Tal como a radiação em transferência de calor...

De uns tempos pra cá tenho me dedicado à Engenharia como nunca antes. Isso se deve ao meu desespero em livrar-me dela o mais rápido que me for possível. Bem, como já havia rascunhado na intimidade de meus papéis e/ou cadernos pessoais, escolhi um curso superior que suga toda a possibilidade e motivação à criatividade, à criação textual (sim, exceto quando se trata de relatórios - textos técnicos chatíssimos que valem 40% da nota final).

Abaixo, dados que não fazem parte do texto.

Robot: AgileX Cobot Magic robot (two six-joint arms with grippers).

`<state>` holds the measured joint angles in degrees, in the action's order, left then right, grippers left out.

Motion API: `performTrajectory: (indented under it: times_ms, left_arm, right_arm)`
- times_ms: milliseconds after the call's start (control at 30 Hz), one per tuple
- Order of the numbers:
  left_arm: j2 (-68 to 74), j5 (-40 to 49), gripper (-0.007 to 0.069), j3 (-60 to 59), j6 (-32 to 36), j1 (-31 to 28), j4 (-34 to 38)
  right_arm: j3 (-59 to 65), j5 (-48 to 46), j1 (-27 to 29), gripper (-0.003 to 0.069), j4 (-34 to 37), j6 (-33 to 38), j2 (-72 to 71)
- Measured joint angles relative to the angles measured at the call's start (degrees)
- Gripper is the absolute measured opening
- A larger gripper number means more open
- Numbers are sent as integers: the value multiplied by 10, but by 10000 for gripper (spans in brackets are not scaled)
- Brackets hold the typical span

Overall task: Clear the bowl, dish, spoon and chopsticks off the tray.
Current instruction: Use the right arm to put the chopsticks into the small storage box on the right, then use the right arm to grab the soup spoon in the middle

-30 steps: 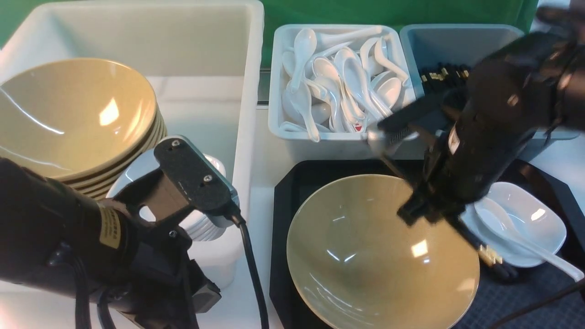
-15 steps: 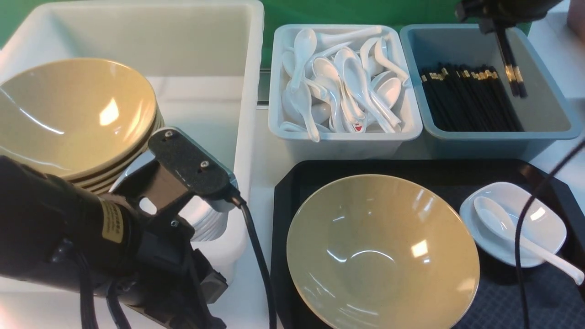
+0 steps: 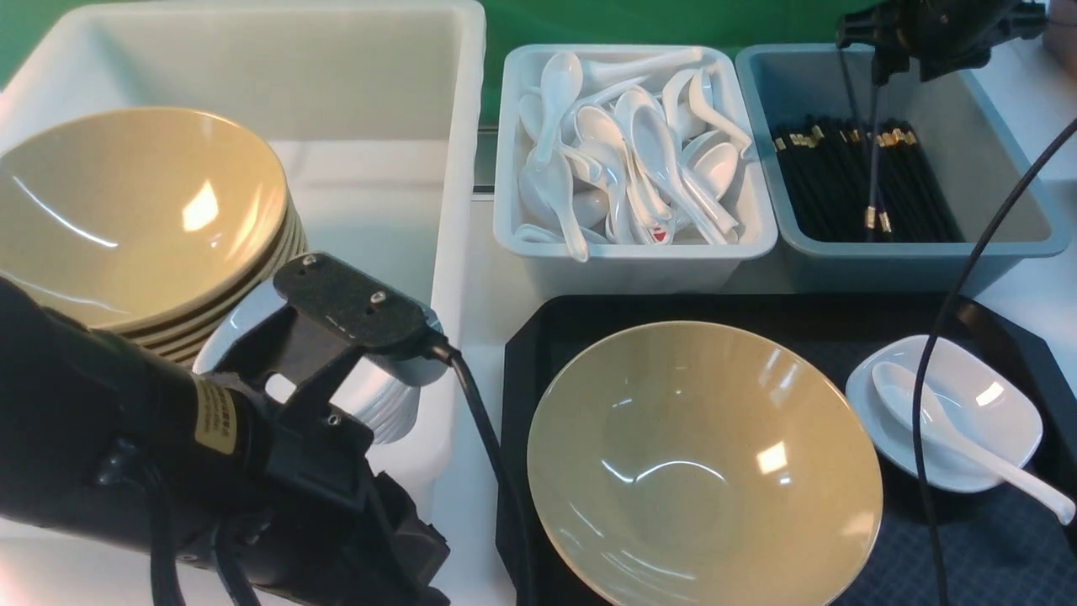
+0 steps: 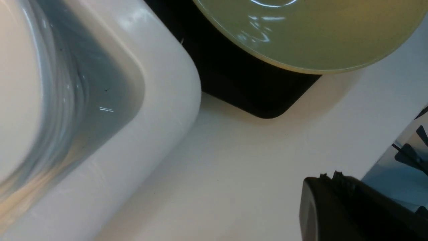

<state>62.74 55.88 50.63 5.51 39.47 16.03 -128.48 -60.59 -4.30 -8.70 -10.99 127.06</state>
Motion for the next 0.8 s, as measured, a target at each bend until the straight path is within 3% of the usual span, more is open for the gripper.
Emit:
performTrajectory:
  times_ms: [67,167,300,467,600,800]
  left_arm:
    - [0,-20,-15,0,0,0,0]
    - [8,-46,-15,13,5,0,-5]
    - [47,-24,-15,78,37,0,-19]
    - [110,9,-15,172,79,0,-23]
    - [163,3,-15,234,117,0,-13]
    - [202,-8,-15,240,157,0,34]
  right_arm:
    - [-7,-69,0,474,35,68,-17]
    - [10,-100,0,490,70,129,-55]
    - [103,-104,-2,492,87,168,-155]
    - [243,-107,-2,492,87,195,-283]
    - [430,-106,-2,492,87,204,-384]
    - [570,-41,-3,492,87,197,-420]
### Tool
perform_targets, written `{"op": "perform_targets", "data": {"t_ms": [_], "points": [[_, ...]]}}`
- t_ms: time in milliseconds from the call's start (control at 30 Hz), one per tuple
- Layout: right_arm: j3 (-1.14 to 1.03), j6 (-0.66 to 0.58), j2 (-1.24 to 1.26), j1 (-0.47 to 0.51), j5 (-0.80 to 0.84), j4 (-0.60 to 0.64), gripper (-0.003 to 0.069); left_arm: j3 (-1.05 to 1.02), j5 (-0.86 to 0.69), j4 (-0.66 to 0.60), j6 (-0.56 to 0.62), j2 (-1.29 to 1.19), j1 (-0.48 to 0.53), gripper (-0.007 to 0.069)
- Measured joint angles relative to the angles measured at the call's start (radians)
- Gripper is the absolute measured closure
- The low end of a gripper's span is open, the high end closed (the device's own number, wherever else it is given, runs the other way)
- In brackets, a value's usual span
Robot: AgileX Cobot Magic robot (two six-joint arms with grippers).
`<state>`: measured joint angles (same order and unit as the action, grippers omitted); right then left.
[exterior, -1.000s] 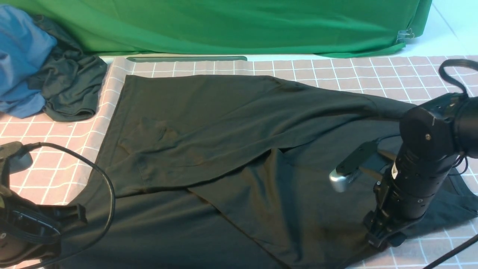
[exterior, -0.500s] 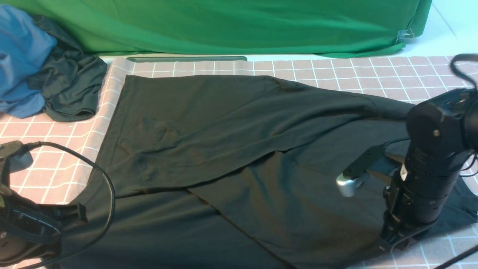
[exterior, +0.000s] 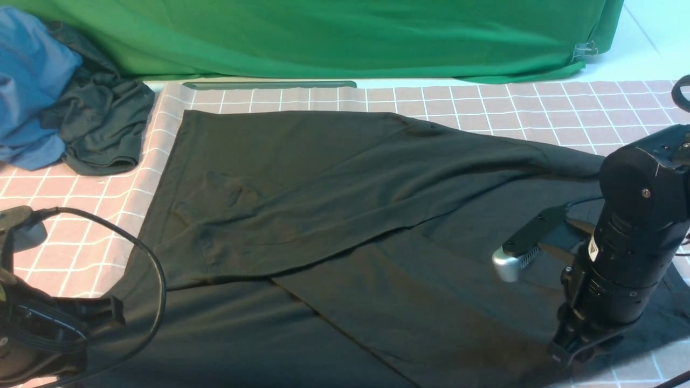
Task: Fold a long-sleeved shirt over a pink coffee tablecloth.
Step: 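Grasp the near edge of the shirt at its hem and shoulder corners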
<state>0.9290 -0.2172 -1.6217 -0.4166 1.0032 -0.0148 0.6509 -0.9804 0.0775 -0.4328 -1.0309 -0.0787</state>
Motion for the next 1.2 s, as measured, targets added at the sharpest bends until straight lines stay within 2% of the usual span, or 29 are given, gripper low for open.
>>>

Naquela ocasião, pendurei fracamente minha bandeira contra à negação da criação e comecei a rascunhar (em outro papel e/ou caderno pessoal) um livro; hoje inacabado. Enfim, me rendi à Engenharia, me rendi ao meu futuro emprego. Bons eram os tempos em que se podia "filosofar" sobre a polpuda herança de um pai, um avô, um tio. Aliás, melhor seria coragem de fugir das prisões, quebrar as correntes (todas elas) e sair por aí inventado (não, não pontes, edifícios e- hoje em dia - reatores), pensando, dizendo coisas pesadas de forma extremamente leve.

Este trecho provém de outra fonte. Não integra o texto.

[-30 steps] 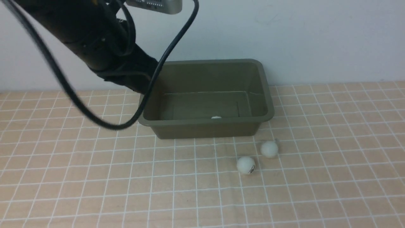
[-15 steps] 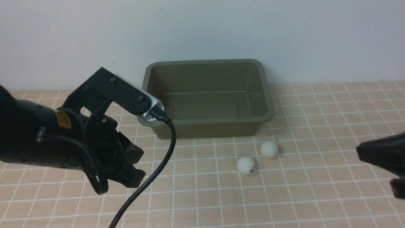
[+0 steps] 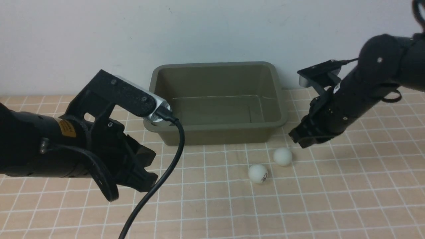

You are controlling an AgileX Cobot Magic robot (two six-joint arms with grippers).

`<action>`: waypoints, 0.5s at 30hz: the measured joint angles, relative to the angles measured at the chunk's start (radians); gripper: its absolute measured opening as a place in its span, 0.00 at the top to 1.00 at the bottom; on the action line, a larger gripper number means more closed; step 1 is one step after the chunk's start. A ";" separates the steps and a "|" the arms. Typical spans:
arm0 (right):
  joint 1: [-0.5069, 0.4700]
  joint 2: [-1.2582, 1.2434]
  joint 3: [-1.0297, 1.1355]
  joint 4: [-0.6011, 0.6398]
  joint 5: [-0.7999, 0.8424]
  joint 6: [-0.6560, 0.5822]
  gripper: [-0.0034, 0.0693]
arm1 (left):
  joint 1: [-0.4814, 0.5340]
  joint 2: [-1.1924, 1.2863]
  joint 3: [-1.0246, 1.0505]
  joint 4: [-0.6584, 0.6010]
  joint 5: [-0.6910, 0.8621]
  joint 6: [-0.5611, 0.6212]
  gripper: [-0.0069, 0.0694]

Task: Put the table tennis balls into the box on the light coffee tablecloth.
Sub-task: 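Reach for and grasp a ping pong ball on the table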

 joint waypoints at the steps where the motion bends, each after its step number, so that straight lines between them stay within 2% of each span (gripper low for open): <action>1: 0.000 0.017 -0.029 0.009 -0.014 -0.007 0.97 | 0.000 0.000 0.000 -0.009 0.004 0.000 1.00; 4: 0.000 0.009 -0.087 0.053 -0.020 -0.025 0.97 | 0.000 0.000 0.000 -0.027 0.020 0.000 1.00; 15: 0.000 -0.021 -0.103 0.043 0.049 -0.002 0.97 | 0.000 0.000 0.000 -0.035 0.024 0.007 1.00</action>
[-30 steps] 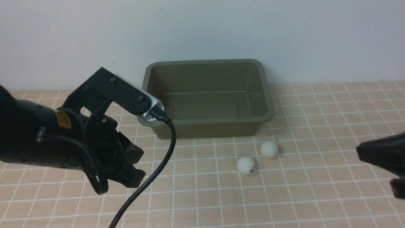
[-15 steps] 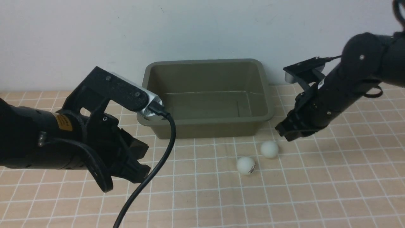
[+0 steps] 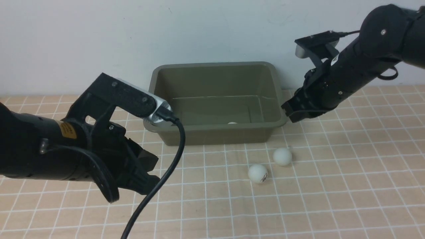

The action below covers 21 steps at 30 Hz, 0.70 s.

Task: Put the table tennis balls into the box on the light coffee tablecloth.
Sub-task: 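Reach for and grasp a ping pong ball on the table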

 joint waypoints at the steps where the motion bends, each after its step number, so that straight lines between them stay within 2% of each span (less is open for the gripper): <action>1: 0.000 -0.002 0.000 -0.007 0.016 0.002 0.97 | 0.000 0.000 0.000 0.000 0.000 0.001 1.00; 5: 0.000 -0.039 0.002 -0.019 0.040 0.003 0.97 | 0.000 0.000 0.000 -0.001 0.000 0.002 1.00; 11: -0.001 -0.226 0.002 -0.090 0.151 0.025 0.97 | 0.000 0.000 0.000 -0.003 0.002 0.004 1.00; 16: -0.001 -0.257 0.001 -0.054 0.138 0.023 0.97 | 0.000 0.000 0.000 -0.003 0.001 0.009 1.00; 21: -0.001 -0.178 0.001 -0.026 0.134 0.001 0.96 | 0.000 0.000 0.000 -0.003 0.001 0.015 1.00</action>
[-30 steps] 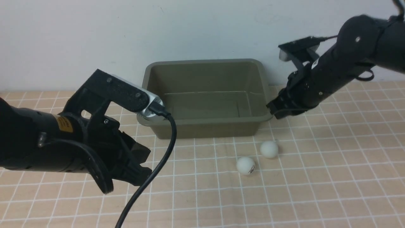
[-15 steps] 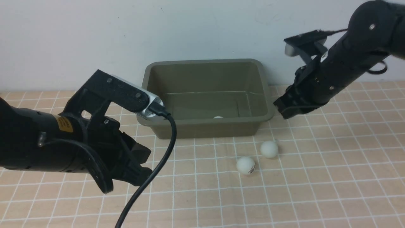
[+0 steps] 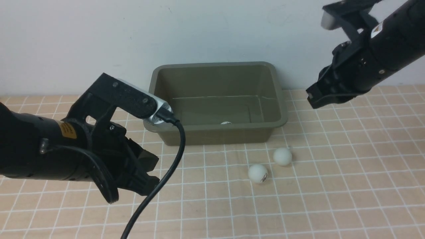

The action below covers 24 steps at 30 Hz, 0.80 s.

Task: Put the table tennis balls into the box on the light coffee tablecloth.
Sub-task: 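Reach for and grasp a ping pong ball on the table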

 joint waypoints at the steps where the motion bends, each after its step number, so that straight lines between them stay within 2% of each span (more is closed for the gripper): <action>1: 0.000 0.024 0.000 0.000 -0.002 -0.008 0.94 | 0.000 0.000 0.000 0.000 0.000 0.003 1.00; 3: 0.000 0.059 0.000 0.000 -0.013 -0.030 0.89 | 0.000 0.000 0.000 0.000 0.000 0.005 1.00; 9: 0.000 0.180 0.000 -0.010 -0.078 -0.039 0.50 | 0.000 0.000 0.000 0.000 0.000 0.008 1.00; 12: 0.000 0.203 0.000 -0.011 -0.111 -0.029 0.39 | 0.000 0.000 0.000 0.000 0.000 0.010 1.00; 16: 0.000 0.228 0.000 0.020 -0.142 -0.028 0.36 | 0.000 0.000 0.000 0.000 0.000 0.011 1.00; 24: 0.000 0.248 0.049 0.049 -0.222 -0.025 0.39 | 0.000 0.000 0.000 0.000 0.000 0.011 1.00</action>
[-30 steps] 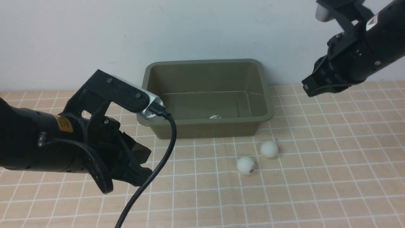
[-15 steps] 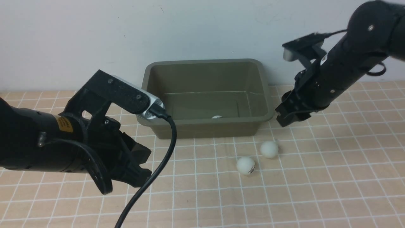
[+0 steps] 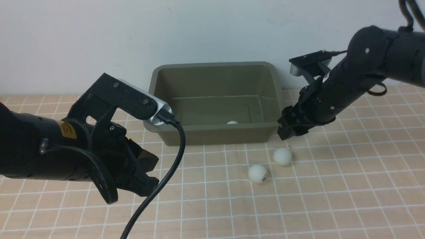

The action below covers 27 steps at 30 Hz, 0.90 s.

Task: Put the table tennis balls into the box on the light coffee tablecloth.
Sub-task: 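Reach for and grasp a ping pong ball on the table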

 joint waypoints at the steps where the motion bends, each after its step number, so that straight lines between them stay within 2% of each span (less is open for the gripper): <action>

Para encerrar, acho necessário um comentário sobre o título. Primeiramente eu havia me esquecido de explicá-lo; foi uma idéia-de-título que me surgiu depois de uma aula de hoje, uma idéia totalmente infantil de tão ruim. Tenho sentido, nesses últimos tempos em que nem em meu blog tenho escrito nada, que, sim, parece que as palavras somem de vista, fogem mesmo, quando se destreina, quando se as traem... E agora, a analogia feita no título, escrevo como que sofridamente, comicamente até (quem sabe para resgatar algo - o quê?)... Somente idéias passando por lugar-nenhum da minha cabeça; meu lado inconsciente, quem sabe. Mas não que eu queira um final apelativo assim; não, não quero.

4.6.08

Nota Rápida

Estou com um pouco de pressa, tenho alguns míseros minutos, mas são suficientes.

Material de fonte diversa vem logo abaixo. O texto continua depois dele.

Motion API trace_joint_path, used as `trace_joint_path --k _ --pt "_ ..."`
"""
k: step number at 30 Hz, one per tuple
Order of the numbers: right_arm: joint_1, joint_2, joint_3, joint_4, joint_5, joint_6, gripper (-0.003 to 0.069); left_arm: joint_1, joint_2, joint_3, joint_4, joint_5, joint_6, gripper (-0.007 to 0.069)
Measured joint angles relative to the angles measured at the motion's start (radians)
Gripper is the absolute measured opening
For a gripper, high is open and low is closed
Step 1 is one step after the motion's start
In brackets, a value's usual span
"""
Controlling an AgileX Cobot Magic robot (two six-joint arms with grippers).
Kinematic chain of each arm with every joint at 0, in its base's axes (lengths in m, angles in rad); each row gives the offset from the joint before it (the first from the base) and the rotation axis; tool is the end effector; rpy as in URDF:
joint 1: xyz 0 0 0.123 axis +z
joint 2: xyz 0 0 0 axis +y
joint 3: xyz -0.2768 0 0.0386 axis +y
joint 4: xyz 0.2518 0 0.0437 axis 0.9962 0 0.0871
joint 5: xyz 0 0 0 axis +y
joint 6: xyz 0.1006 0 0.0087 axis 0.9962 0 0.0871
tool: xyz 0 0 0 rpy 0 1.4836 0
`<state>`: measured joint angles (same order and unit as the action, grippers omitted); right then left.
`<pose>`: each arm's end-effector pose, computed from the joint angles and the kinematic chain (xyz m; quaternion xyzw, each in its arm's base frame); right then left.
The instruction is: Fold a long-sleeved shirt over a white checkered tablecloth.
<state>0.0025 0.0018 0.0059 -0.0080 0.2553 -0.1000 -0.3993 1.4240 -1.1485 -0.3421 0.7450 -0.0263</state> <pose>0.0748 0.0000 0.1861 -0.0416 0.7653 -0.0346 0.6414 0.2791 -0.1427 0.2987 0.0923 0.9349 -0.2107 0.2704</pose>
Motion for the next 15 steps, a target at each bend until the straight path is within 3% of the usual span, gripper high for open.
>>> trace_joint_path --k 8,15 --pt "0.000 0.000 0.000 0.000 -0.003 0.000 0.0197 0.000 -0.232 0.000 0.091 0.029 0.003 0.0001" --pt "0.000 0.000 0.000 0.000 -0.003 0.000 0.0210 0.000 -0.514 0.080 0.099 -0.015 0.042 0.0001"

Vim falar sobre minha vinda sem inspiração, da minha escrita enferrujada, de alguma angústia e ausência de gente.
Bem, no mais não há mais. Não há espaço para olhar em volta, sentir o vento ou dormir confortada pela chuva acima ao telhado. Não há motivo de sorriso; sorriso só se for de ironia. Há telejornais, telenovelas, telepessoas, telecompanhias. Há um gosto amargo garganta acima que brota não sei que horas, não sei que motivo. Há esperança e sonho no meu dicionário, e ele está fechado.